Google isn't exactly bragging about it, but results from Google PPC campaigns are down across the board. Here's what you need to know before kicking your internet marketing manager, and how to fix the problem.
1. First, the downward trend is real. Go to
Google Trends, type in a keyword phrase, and Google will serve up a graph showing worldwide search volume. Search use at Google is
down about 50% in the past four years for a range of topics including "advertising agency," "heating oil," "furniture," "music lessons," "office supplies" and "new car dealer." It's hard to get a real look inside Google's black box, but play around with the Trends findings and you'll see slippage in most categories.
This look at search trends for "office supplies" proves the point. If anything is constant in business, it's that we all need paper clips and paper. When global search volume is down 50% for the bedrock of business ... something is going on.

2. To make fewer searches worse,
more competitors have jumped aboard to chase the reduced number of searchers. The glory days of being first out of the gate with a PPC campaign on Adwords are over. As competitors bid on your category, placement on the page remains difficult. A few industry bargains remain, including healthcare, where most hospital administrators have not yet discovered they can capture patients online in search engine marketing. (See:
Pew.)
3. The likely scapegoats are new social media such as Facebook ... but they are not to blame. A new
report by Pew notes that social media has been around for as long as the internet (starting back with
Usenet and electronic bulletin boards).
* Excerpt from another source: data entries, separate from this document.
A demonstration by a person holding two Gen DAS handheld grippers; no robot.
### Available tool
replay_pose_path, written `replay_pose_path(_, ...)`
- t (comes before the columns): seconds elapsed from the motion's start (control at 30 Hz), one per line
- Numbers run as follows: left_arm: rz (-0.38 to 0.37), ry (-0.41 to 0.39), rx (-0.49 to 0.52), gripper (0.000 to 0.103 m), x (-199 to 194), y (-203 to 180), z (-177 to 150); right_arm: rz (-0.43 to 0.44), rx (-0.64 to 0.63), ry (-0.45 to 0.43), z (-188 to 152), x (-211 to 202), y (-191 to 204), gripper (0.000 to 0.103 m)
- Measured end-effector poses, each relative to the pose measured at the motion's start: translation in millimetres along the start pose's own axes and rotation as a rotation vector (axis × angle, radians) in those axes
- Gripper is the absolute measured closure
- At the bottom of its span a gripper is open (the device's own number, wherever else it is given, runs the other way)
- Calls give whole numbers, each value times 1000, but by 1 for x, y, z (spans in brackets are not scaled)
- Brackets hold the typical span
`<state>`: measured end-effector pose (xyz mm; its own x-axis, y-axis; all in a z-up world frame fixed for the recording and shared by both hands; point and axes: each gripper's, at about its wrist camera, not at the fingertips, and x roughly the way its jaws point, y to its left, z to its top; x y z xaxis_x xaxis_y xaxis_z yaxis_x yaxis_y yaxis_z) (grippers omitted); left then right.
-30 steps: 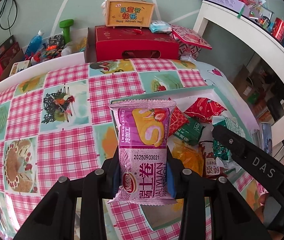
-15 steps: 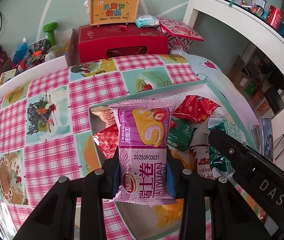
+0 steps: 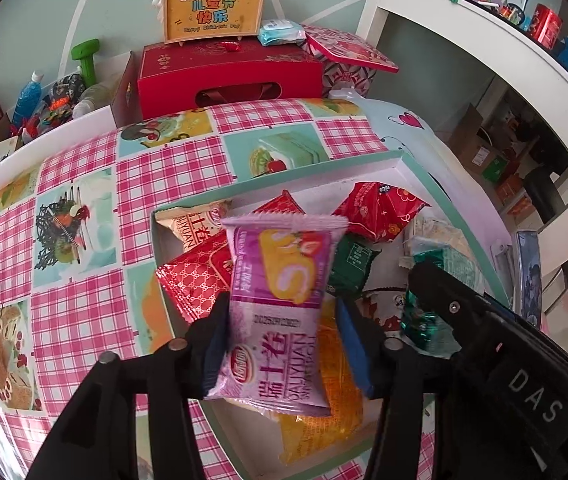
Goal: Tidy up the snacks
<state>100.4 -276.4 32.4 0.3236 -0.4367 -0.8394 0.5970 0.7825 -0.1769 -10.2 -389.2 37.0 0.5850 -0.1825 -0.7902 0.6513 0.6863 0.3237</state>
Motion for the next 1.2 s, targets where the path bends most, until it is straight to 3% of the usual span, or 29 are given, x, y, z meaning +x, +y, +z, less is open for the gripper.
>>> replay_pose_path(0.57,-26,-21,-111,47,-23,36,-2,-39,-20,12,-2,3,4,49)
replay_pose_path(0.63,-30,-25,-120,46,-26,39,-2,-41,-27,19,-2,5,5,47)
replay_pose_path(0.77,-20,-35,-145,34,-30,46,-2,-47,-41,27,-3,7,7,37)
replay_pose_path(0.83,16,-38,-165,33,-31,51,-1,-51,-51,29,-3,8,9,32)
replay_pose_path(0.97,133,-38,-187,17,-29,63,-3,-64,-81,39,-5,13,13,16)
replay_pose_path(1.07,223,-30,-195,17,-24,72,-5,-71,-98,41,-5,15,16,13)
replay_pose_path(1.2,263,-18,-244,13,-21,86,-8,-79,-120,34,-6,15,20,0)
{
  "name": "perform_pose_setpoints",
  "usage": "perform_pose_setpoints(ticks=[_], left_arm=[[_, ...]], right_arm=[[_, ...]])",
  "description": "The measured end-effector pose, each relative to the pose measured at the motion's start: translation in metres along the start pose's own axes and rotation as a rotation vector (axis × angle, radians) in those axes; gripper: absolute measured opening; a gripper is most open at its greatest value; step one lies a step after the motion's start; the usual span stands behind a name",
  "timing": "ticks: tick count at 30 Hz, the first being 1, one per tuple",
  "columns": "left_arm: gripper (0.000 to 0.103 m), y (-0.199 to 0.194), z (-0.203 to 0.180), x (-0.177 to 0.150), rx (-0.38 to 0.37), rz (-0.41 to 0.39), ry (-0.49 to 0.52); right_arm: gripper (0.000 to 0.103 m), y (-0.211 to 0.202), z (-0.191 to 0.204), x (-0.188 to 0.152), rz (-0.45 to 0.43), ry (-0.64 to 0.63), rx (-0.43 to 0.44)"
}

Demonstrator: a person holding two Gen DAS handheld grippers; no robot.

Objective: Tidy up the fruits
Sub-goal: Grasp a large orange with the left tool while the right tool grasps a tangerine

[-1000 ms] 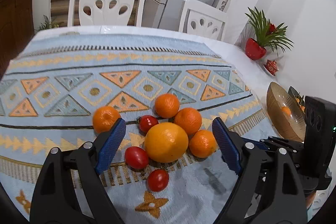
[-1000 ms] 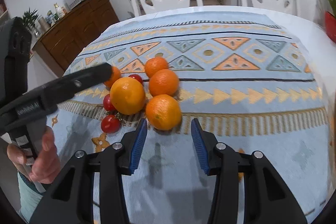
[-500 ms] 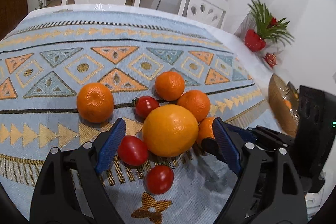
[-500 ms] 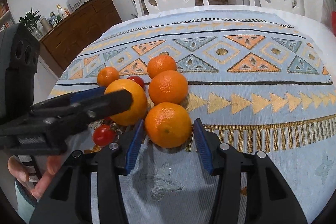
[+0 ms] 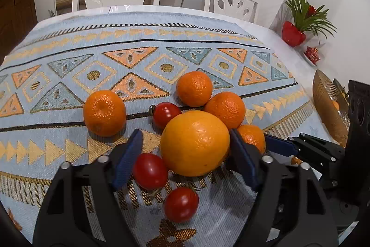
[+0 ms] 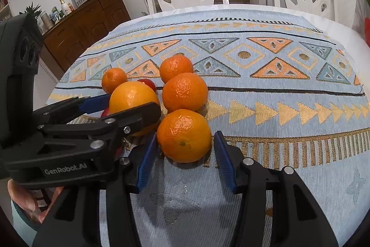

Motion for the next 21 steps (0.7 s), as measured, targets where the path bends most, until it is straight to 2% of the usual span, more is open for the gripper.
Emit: perform_pose_setpoints(ticks=[1, 3, 4, 6, 16, 21], left_arm=[[0.071, -0.0005, -0.0005, 0.0001, 0.003, -0.004, 0.004], [0.059, -0.0038, -0.0047, 0.0003, -0.014, -0.019, 0.022], [0.058, -0.0051, -0.0065, 0.0001, -0.014, -0.024, 0.030], [0.057, -0.0057, -0.0079, 0.0000, 0.000, -0.031, 0.039], [0.057, -0.0070, -0.0085, 0.0012, 0.015, -0.035, 0.031], [0.057, -0.0087, -0.0033, 0.0015, -0.005, -0.030, -0.009]], right_arm=[[0.050, 0.0000, 0.0001, 0.0001, 0.000, 0.000, 0.000], [0.049, 0.0006, 0.0002, 0.0003, -0.001, -0.002, -0.001], [0.049, 0.0008, 0.0005, 0.0001, -0.001, -0.004, -0.003], [0.046, 0.0017, 0.0019, -0.0003, 0.004, -0.016, -0.007], [0.045, 0.0003, 0.0005, 0.0002, -0.006, -0.018, -0.020], [0.045, -0.0058, 0.0036, 0.0022, -0.034, -0.027, -0.015]])
Point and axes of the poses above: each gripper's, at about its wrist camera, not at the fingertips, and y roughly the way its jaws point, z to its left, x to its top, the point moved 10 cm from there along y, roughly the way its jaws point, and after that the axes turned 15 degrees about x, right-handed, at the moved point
Pew researched email use and found it has been almost constant from 2000 to 2007 (about 55% of internet users type email on any given day), showing consumers haven't really migrated more to interacting with each other.
4. The real answer: Consumers are more savvy. Today about 68% of online shoppers now search at least four online resources before making a purchase decision -- and all that clicking around drives up PPC costs.
Mediapost reports that users are also gravitating toward reviews written by other consumers, not company paid ads, which helps explain the decline in Google search volumes.
It's simple, really. More competition + smarter shoppers + consumers gaining control over product information = tougher PPC results. The only solution is to build more sophisticated PPC campaigns with bid management software and to extend your brand online with other entry points, such as microsites, blogs, and video. Search still works. But like everything else in advertising, now it's going to take hard planning to make it work right.